» **THE PROBLEM**: Transcribe only what runs from the line containing "Several lookups on" through the final line below, exactly, and leave every picture out.

» **AVAILABLE DATA**:
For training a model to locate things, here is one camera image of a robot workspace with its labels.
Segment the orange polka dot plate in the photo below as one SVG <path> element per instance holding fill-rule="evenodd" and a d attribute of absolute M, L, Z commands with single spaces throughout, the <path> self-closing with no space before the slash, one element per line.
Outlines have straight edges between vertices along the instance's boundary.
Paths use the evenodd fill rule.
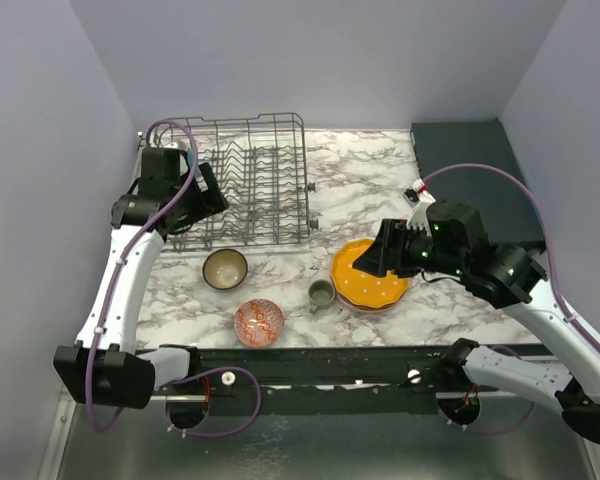
<path fill-rule="evenodd" d="M 336 292 L 350 302 L 377 308 L 403 297 L 410 287 L 410 280 L 398 278 L 394 274 L 378 278 L 352 267 L 353 261 L 372 241 L 370 238 L 362 238 L 344 244 L 332 257 L 330 277 Z"/>

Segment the grey wire dish rack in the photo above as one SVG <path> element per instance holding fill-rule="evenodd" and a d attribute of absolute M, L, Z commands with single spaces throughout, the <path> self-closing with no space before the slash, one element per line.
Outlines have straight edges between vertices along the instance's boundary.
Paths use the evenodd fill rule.
<path fill-rule="evenodd" d="M 171 252 L 296 245 L 317 227 L 310 219 L 305 125 L 293 112 L 243 118 L 175 119 L 185 129 L 156 127 L 151 143 L 184 147 L 191 133 L 199 159 L 213 168 L 229 209 L 170 236 Z"/>

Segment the blue floral mug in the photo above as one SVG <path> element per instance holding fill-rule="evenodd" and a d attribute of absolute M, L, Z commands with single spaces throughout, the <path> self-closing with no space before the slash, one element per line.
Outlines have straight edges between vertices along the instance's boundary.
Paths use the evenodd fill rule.
<path fill-rule="evenodd" d="M 181 152 L 181 167 L 184 168 L 187 173 L 194 171 L 196 176 L 200 174 L 197 157 L 189 144 L 180 140 L 174 140 L 169 144 L 169 147 Z"/>

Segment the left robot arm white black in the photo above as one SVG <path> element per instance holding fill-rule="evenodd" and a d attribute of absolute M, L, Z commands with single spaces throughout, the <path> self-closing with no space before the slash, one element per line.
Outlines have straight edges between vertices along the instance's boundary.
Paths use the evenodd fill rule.
<path fill-rule="evenodd" d="M 71 346 L 56 349 L 53 366 L 73 399 L 117 408 L 144 408 L 169 384 L 181 395 L 202 380 L 184 347 L 140 354 L 136 329 L 149 276 L 169 236 L 229 207 L 209 163 L 192 148 L 146 147 L 141 173 L 111 208 L 109 256 L 89 316 Z"/>

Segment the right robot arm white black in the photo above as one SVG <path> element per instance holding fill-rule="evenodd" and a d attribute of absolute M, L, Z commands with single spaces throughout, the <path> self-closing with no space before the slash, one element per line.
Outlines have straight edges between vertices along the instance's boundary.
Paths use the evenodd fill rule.
<path fill-rule="evenodd" d="M 575 433 L 600 444 L 600 335 L 562 311 L 546 270 L 524 248 L 489 241 L 476 209 L 437 201 L 425 218 L 426 227 L 383 220 L 354 269 L 375 277 L 453 275 L 469 293 L 525 326 L 560 363 L 541 366 L 460 339 L 440 361 L 442 384 L 454 392 L 475 384 L 514 393 L 559 413 Z"/>

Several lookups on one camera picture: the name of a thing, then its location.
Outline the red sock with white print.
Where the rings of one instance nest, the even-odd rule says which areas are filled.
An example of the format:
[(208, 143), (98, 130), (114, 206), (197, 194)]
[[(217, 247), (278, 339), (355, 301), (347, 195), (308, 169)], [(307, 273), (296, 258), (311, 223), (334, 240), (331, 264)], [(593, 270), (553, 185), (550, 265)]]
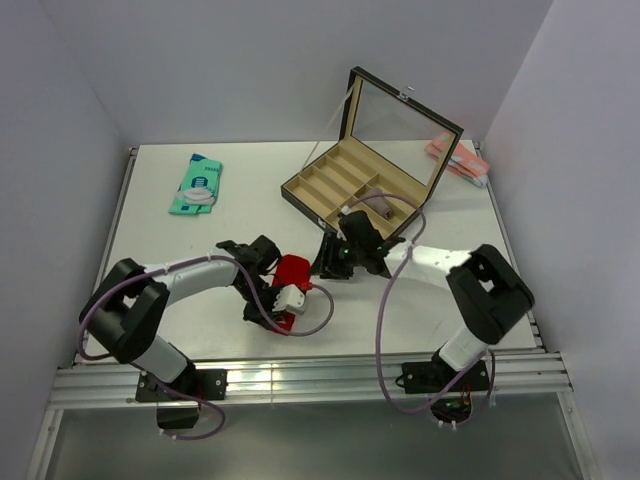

» **ANSWER TO THIS PROBLEM**:
Several lookups on one camera picture: the name of a thing, then its location.
Outline the red sock with white print.
Where the rings of one instance nest, the even-odd rule says which areas are filled.
An example of the format:
[(208, 143), (98, 130), (114, 206), (197, 194)]
[[(217, 247), (278, 339), (355, 301), (347, 195), (308, 169)], [(307, 273), (296, 258), (311, 223), (334, 240), (331, 264)], [(593, 270), (553, 185), (550, 265)]]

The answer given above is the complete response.